The correct option is (d) x + y = 2
The best explanation: The equation of tangent to the curve y = f(x), at point (x, y), is
Y – y = dy/dx * (X – x) …..(1)
Where it meets the x axis, Y = 0 and X = (x – y/(dy/dx))
Where it meets the y axis, X = 0 and Y = (y – x/(dy/dx))

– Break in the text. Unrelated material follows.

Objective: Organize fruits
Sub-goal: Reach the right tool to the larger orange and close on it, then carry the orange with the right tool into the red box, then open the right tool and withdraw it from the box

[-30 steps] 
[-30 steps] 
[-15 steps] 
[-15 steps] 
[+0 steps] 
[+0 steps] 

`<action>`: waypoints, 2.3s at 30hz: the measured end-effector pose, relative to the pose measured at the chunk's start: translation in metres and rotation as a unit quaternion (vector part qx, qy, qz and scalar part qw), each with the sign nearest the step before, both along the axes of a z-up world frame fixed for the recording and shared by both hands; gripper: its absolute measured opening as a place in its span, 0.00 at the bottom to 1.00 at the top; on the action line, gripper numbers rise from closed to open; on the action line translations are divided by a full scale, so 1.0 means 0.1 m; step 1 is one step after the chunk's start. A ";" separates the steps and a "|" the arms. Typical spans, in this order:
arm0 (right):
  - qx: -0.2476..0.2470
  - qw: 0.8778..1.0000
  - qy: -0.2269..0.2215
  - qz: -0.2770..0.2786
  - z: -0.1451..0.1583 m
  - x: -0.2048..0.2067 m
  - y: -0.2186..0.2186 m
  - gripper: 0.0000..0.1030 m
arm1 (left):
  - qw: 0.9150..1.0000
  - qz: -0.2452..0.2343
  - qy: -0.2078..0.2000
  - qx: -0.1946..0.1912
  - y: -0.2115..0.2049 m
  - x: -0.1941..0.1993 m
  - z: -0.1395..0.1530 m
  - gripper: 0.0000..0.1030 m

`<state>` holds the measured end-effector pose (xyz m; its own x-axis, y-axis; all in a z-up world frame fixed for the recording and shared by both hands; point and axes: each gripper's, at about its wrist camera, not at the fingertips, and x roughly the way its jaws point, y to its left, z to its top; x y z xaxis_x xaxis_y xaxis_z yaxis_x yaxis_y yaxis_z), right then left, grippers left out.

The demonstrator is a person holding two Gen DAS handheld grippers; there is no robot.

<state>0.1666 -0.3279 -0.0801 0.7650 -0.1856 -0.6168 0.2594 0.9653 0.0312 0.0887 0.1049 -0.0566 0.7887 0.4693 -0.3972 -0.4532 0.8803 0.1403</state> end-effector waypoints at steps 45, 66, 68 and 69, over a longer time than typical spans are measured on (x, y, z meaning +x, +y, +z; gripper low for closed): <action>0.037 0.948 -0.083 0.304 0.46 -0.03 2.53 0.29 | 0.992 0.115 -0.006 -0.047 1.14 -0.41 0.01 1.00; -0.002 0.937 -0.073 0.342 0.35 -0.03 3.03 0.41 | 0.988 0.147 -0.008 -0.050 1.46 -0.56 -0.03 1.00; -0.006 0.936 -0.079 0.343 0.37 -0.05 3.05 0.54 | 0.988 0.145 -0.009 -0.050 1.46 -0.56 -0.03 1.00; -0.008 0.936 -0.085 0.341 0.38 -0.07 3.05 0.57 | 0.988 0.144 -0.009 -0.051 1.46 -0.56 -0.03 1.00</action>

Also, the area of the triangle formed by (1) with the coordinate axes is 2, so that,
(x – y/(dy/dx))* (y – x/(dy/dx)) = 4
Or, (y – x/(dy/dx))^2 – 4dy/dx = 0
Or, x^2(dy/dx)^2 – 2(xy – 2)dy/dx + y^2 = 0
Solving for dy/dx we get,
dy/dx = [(xy – 2) ± √(1 – xy)]/ x^2
Let, 1 – xy = t^2
=> x(dy/dx) + y = -2t(dt/dx)
=> x^2(dy/dx) = t^2 – 1 – 2tx(dt/dx), so that (3) gives
t(x(dt/dx) – (t ± 1)) = 0
Hence, either t = 0
=>xy = 1 which is satisfied by (1, 1)
Or, x dt/dx = t ± 1
=> dx/x = dt/t ± 1
=> t ± 1 = cx
For x = 1, y = 1 and t = 0
=> c = ± 1, so the solution is
t = ± (x – 1) => t^2 = (x – 1)^2
Or, 1 – xy = x^2 – 2x + 1
Or, x + y = 2
Thus, the two curves that satisfies are xy = 1 and x + y = 2